---------- Given records ----------
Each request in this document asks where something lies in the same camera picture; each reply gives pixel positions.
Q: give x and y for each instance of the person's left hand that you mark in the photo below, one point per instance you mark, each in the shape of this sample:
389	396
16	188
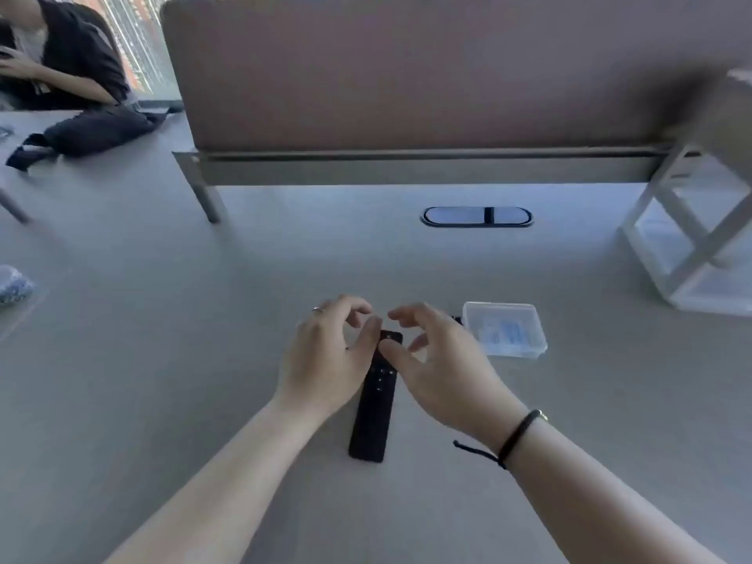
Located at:
320	358

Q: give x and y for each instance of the person's right hand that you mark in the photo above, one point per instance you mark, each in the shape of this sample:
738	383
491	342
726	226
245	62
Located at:
452	375

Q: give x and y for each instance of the person's left thumb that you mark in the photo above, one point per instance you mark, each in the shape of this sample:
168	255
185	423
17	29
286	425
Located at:
369	340

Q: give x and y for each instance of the person's right thumb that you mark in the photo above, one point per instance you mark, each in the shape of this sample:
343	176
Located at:
396	357

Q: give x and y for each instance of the black remote control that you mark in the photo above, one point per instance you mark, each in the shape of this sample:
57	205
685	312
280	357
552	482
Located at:
371	417

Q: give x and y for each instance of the person's right forearm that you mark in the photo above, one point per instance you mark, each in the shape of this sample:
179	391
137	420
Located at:
593	499

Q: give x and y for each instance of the person's left forearm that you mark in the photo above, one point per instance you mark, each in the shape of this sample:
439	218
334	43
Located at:
235	487

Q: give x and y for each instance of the clear plastic box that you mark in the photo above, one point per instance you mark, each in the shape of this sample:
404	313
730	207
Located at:
505	331

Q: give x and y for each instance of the brown desk divider panel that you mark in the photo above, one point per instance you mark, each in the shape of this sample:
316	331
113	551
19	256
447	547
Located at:
435	76

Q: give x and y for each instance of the black fabric bag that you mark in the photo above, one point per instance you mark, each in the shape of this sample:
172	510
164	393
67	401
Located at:
94	132

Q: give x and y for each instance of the blue white patterned pouch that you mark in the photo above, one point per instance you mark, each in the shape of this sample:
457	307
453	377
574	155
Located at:
13	286

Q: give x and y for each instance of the grey metal divider bracket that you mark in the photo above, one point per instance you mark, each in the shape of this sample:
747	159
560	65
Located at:
423	167

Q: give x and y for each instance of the white frame stand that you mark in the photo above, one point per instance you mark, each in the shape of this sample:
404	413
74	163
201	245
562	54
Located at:
699	252

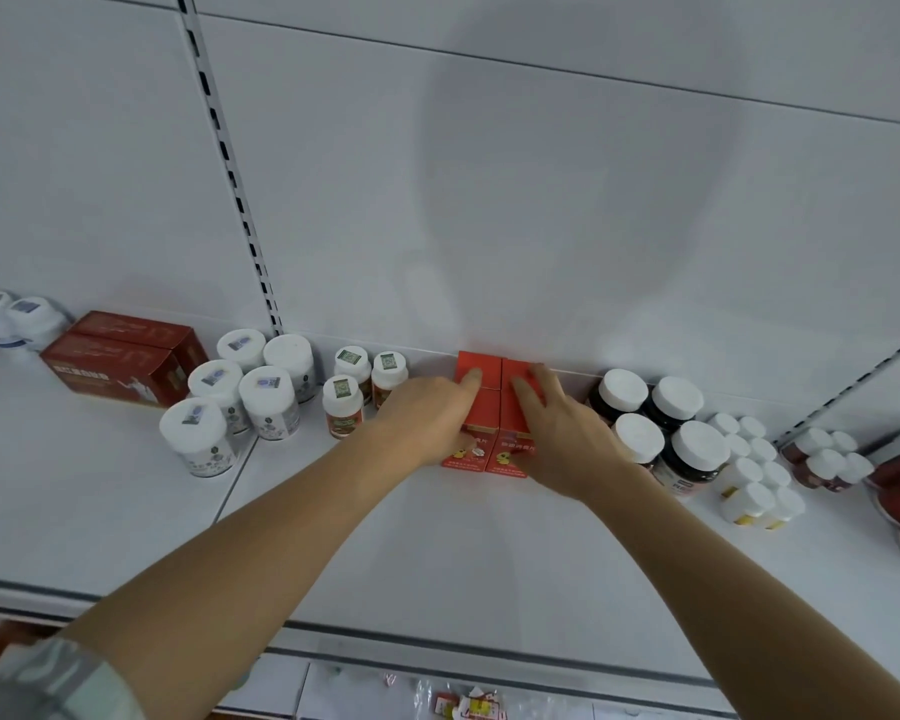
----------
Directions for this task: Provide the listing above once more, exactly, with the pictures removed.

Exercise solution:
Each request in this document asks where something lies in the same camera picture; each reply gives pixel positions.
Q: give x and y for each instance of the person's left hand that you mark in the photo below, one point per instance you mark, each in the shape of this sample:
389	396
16	188
Located at:
320	358

Q: give x and y for each instance of the person's right hand that you mark in the photo above, one point per instance you mark, each in the shape of this sample:
738	383
491	342
726	226
245	62
Located at:
452	375

Q: give x and y for each instance of the person's left thumb that you mark in the photo above, one point per instance you mark, each in the shape of this sample:
168	255
185	423
17	29
286	425
Located at:
369	340

Q: give x and y for each instance of the person's right thumb that you mark in the photo above, one point per instance you mark, each in the shape of this sample:
343	176
Located at:
396	357

Q: give x and y for each instance of the black remote control that you mark in the photo above, one point per instance you mark, each in the shape of this sample:
57	205
685	312
280	357
552	482
Located at:
371	417

Q: give x and y for each instance of the person's right forearm that you mark in the photo above, one point per instance you mark, each in the shape of this sample:
179	391
137	420
Located at:
593	499

Q: give x and y for each instance of the person's left forearm that you mark in the photo above, one point per instance you mark, each in the shape of this sample:
439	218
334	43
Located at:
235	487

Q: give x and y for each instance of the clear plastic box that you mark in the photo above, one point per instance you mark, each in the shape of this sample:
404	313
730	207
Located at:
505	331

Q: give x and y for each instance of the brown desk divider panel that you mark in the photo above, one point per instance you mark, each in the shape of this sample:
316	331
113	551
19	256
447	547
Located at:
435	76

Q: give x and y for each instance of the black fabric bag that you mark in the photo above, one point per instance you mark, each in the shape of this sample:
172	510
164	393
67	401
Located at:
94	132

Q: give x and y for each instance of the blue white patterned pouch that you mark in the photo above, one point per instance you mark, each in the shape of this sample:
457	307
453	377
574	155
Located at:
13	286

Q: give x and y for each instance of the grey metal divider bracket that you mark in the photo above, one point per instance you mark, each in the shape of this sample:
747	159
560	65
Located at:
423	167

Q: give x and y for each instance of the white frame stand that you mark in the photo above, one point per instance you mark, each in the shape of this sample:
404	413
74	163
201	245
562	54
Located at:
699	252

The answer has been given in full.